La violence envers les enfants n’est en effet pas « un problème individuel », prévient l’Unicef. Il est également faux de croire qu’il s’agit d' »un phénomène marginal, qui n’affecte que certaines catégories d’enfants et qui n’est perpétré que par des contrevenants biologiquement prédisposés aux comportements violents ». Le Fonds des Nations Unies pour l’Enfance la définit comme « un problème sociétal, induit par les inégalités économiques et sociales et les faibles niveaux d’instruction », « alimentée par des normes sociales considérant la violence comme un moyen acceptable de résoudre les conflits ».

Concernant la violence sexuelle envers les fillettes et adolescentes de moins de 20 ans, des taux de prévalence de 10 % ou plus sont observés dans 13 des 18 pays d’Afrique subsaharienne où des données sont disponibles, ressort-il du rapport. Une autre forme de violence touchant prioritairement des enfants de pays à revenu faible et intermédiaire est l’homicide.
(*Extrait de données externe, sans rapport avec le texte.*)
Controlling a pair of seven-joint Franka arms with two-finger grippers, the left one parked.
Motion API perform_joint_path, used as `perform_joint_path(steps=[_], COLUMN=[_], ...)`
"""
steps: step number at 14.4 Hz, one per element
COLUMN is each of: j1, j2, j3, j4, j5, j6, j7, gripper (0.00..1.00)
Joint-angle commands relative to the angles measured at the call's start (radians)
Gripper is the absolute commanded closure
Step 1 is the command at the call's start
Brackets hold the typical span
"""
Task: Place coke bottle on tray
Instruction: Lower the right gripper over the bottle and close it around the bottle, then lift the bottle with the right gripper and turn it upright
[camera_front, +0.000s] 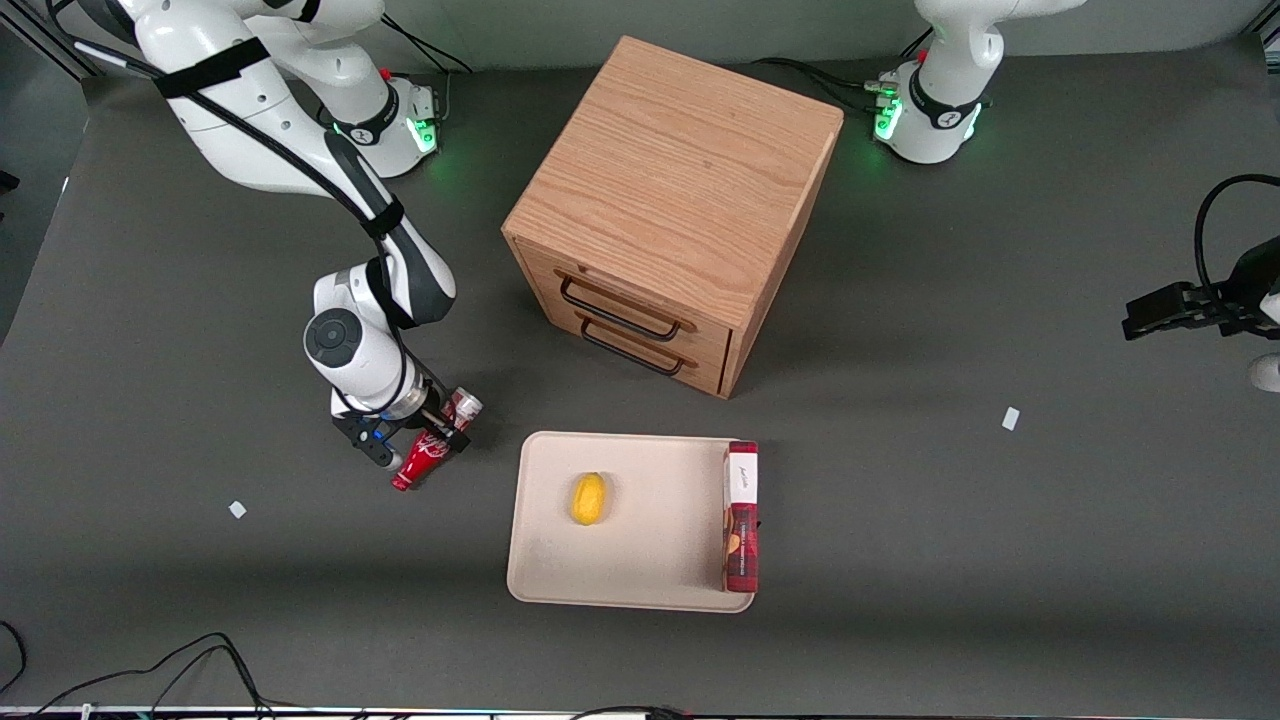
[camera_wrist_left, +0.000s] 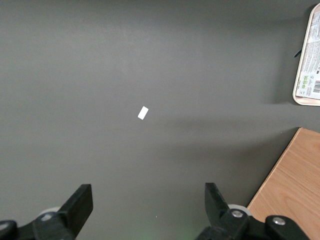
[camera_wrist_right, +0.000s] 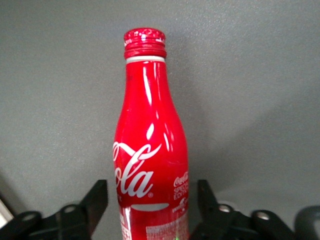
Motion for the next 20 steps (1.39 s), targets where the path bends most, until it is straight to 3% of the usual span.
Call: perform_joint_path(steps=[1, 10, 16, 20], j1=[0.004, -0.002, -0.013, -0.019], j2=[0.01, -0.052, -0.313, -0.304], j3=[0.0, 0.0, 0.0, -0.006], j4=[0.015, 0.013, 0.126, 0.396], j5=[-0.03, -0.03, -0.02, 0.051], j6=[0.009, -0.035, -0.562, -0.891], j7=[0.047, 0.041, -0.097, -0.166], gripper=[1.0, 1.0, 1.0, 1.0])
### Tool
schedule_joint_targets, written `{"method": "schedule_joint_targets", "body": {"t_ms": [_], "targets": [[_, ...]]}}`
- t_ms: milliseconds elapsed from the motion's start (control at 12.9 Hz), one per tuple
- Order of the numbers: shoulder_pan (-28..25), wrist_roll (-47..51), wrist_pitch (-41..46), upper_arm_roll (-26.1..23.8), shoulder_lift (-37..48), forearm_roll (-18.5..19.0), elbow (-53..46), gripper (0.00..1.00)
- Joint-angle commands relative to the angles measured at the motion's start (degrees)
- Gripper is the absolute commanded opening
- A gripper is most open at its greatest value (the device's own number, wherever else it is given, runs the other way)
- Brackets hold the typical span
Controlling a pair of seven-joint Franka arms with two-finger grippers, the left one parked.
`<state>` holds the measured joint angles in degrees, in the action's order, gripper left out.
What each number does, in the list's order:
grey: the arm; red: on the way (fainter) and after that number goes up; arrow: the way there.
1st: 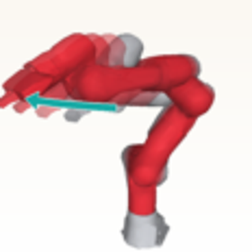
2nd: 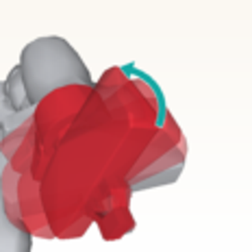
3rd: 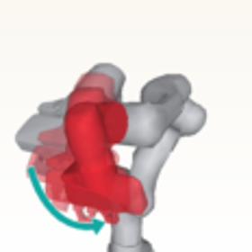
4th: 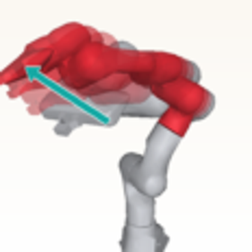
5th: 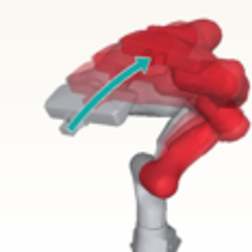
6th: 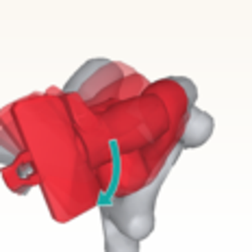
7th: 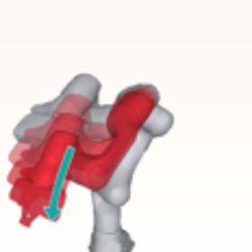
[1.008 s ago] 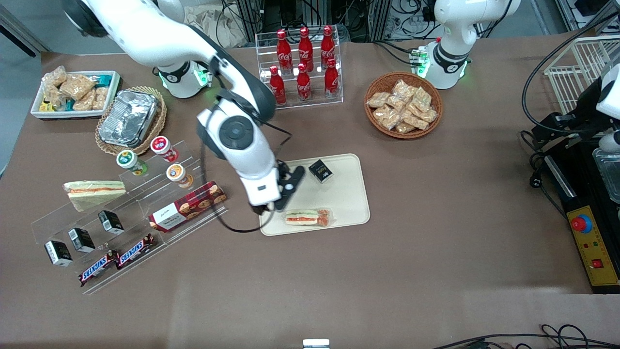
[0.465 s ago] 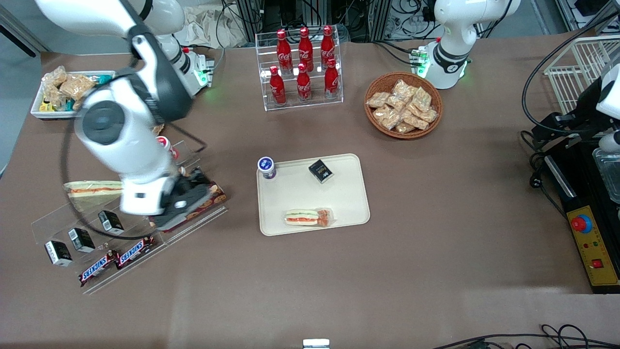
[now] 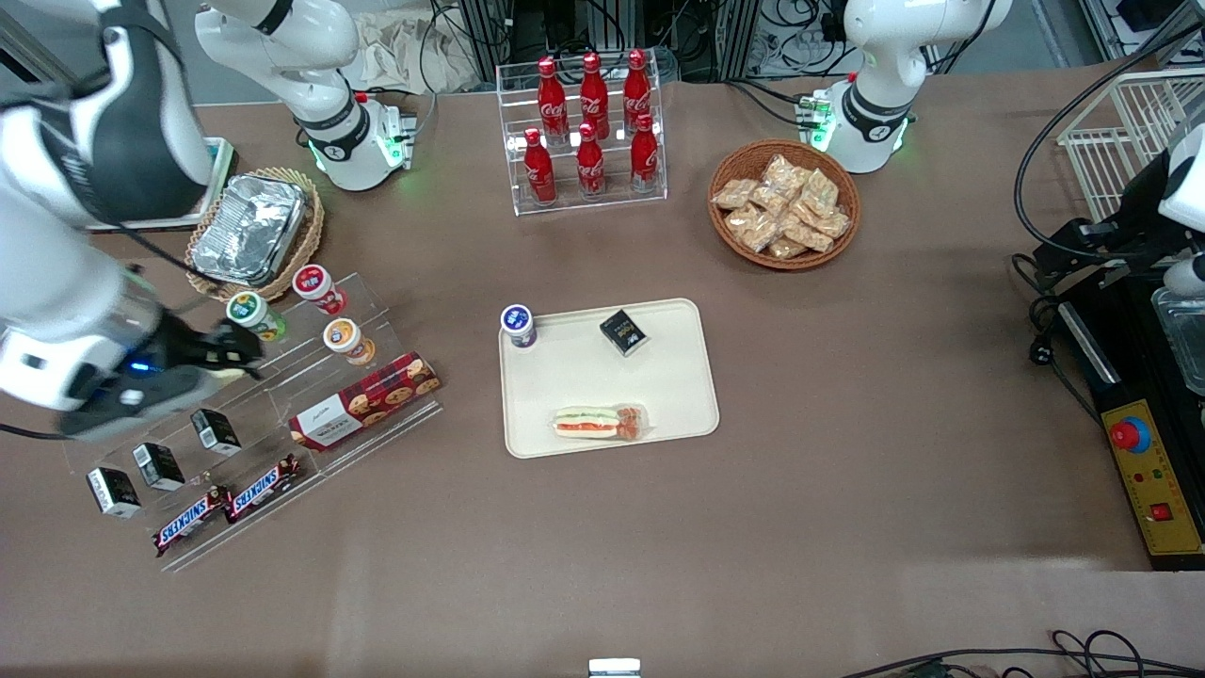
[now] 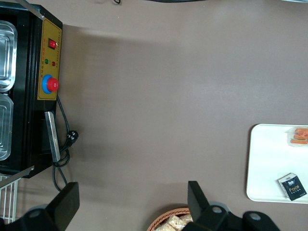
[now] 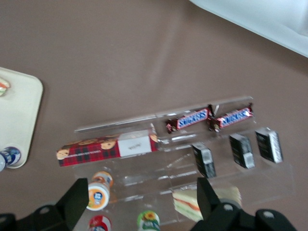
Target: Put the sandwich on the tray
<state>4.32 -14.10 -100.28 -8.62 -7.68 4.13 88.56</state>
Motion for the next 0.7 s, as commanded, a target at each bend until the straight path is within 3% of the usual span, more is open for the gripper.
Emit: {"method": "schedule_joint_targets", "body": {"t_ms": [0,155,620], "targets": [[-0.1,0.3,3.41,5.78,2.66,-4.73,-0.58,1.0],[-0.19,0.39,6.91,9.31,3.37,-5.88,-0.58,1.0],[0.51,2.41,11.66,9.58,5.21,-5.8,-0.49,1.0]]}}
En 2012, environ 95.000 jeunes (de moins de 20 ans) ont ainsi été tués de par le monde, le Nigeria enregistrant le plus grand nombre d’homicides de ce type (13.000), devant le Brésil (11.000).

D’autres violences répandues sont les châtiments corporels dans le cadre de la discipline. « Environ 6 enfants sur 10 dans le monde (presque un milliard) âgés de 2 à 14 ans sont soumis à des châtiments physiques infligés par les personnes qui s’occupent d’eux de manière régulière », indique le rapport. Dans la plupart des pays, ces violences sont davantage considérées comme « nécessaires » pour l’éducation de l’enfant dans les familles où les adultes sont peu ou pas instruits. L’âge de l’enfant avançant, ce sont en général ses camarades de classe et/ou ses partenaires intimes qui prennent le relais de la violence. « Près d’un tiers des adolescents en Europe et en Amérique du Nord ont admis avoir intimidé des jeunes de leur âge, avec une prévalence allant d’environ un sur sept (14 %) en République tchèque et en Suède à près de six sur dix (59 %) en Lettonie et en Roumanie », illustre le rapport de l’Unicef.
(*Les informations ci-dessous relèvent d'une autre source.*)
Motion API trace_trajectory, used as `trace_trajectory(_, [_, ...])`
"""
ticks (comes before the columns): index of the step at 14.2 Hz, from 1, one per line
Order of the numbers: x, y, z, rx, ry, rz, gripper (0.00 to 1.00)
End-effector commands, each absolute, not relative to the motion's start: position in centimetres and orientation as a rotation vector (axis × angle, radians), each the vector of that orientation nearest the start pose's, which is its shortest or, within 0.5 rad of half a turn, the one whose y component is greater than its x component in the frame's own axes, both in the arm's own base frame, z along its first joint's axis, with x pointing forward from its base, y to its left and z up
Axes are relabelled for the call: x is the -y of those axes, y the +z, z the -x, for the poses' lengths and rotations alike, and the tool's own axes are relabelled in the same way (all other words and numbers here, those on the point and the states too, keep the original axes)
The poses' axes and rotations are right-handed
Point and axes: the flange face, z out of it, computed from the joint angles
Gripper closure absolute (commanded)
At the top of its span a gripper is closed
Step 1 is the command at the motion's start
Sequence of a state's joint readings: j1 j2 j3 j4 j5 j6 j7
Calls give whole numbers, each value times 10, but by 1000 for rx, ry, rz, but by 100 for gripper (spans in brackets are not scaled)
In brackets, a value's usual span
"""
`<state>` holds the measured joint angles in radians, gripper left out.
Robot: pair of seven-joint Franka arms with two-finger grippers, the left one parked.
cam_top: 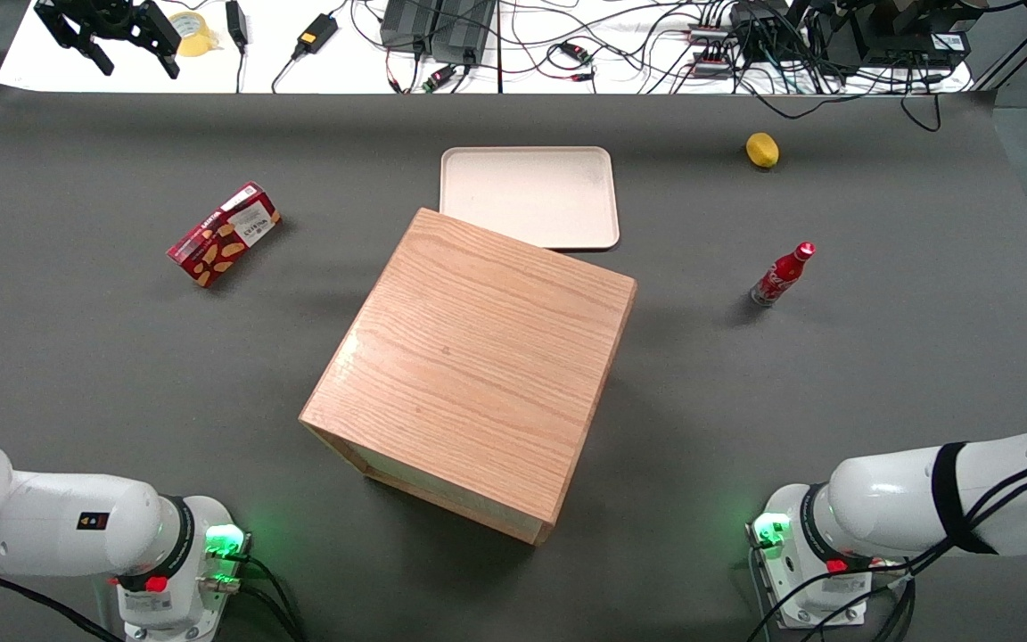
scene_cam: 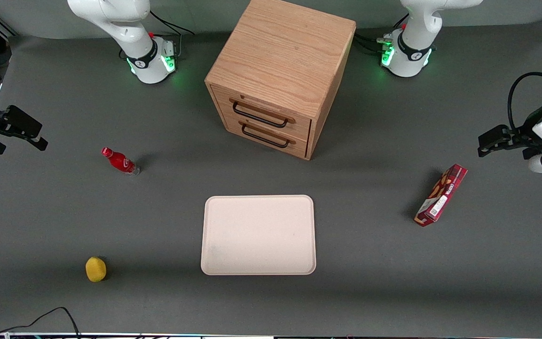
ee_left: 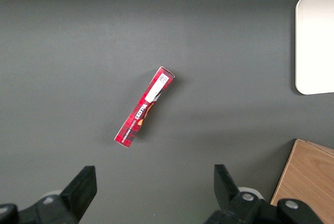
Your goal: Place coke bottle on tray
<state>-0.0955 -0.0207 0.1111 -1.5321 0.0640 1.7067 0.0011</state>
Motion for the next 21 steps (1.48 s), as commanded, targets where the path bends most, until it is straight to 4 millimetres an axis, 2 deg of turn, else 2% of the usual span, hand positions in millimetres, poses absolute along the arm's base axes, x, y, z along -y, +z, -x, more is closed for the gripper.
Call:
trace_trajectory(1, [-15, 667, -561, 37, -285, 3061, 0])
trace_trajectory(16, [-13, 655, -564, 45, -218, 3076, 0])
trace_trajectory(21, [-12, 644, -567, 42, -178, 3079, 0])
Chez les jeunes filles mariées, la violence au sein du couple supplante ensuite les autres formes de châtiments. Dans le monde, près d’une adolescente sur trois âgée de 15 à 19 ans et engagée dans une union officielle a été victime de violences émotionnelles, physiques et/ou sexuelles commises par son mari ou partenaire. Les taux de violence au sein du couple sont particulièrement élevés en Afrique subsaharienne, en Asie du Sud, en Amérique latine et aux Caraïbes, selon les chiffres rassemblés par l’Unicef.Constat étonnant: peu importe le type de violence subie ou les circonstances, la plupart des victimes, filles ou garçons, gardent le secret et ne demandent pas d’aide. De nombreuses victimes pensent d’ailleurs que ce qu’elles subissent est « justifié » ou ne constitue pas un problème. Ainsi, en matière de violence au sein du couple, près de la moitié des adolescentes de 15-19 ans du monde entier pensent qu’un mari ou compagnon a parfois le droit, en fonction des circonstances, de battre sa femme/partenaire. Cette proportion atteint même 80 % en Afghanistan, en Guinée, en Jordanie, au Mali et au Timor-Leste. Principale circonstance citée (par les deux sexes) comme justifiant un passage à tabac de l’épouse: le fait qu’elle néglige les enfants.

Dans le même ordre d’idée, des enquêtes menées sur la perception par la population des conséquences des violences sexuelles envers les enfants ont mené à des résultats étonnants dans certains pays. « En Norvège, par exemple, une étude sur l’ensemble de la population a montré que les personnes interrogées n’étaient pas certaines que le contact sexuel soit préjudiciable à l’enfant. Au Nigéria, 61 % des parents interrogés pensaient que les violences ne pouvaient avoir d’impact grave sur la santé qu’en cas de rapport sexuel », indique le rapport.

A noter que, comme les données présentées ne proviennent que des victimes ayant accepté de se faire connaître comme telles, elles ne représentent qu’une estimation minimale du problème, le sommet visible d’un iceberg sans doute bien plus impressionnant.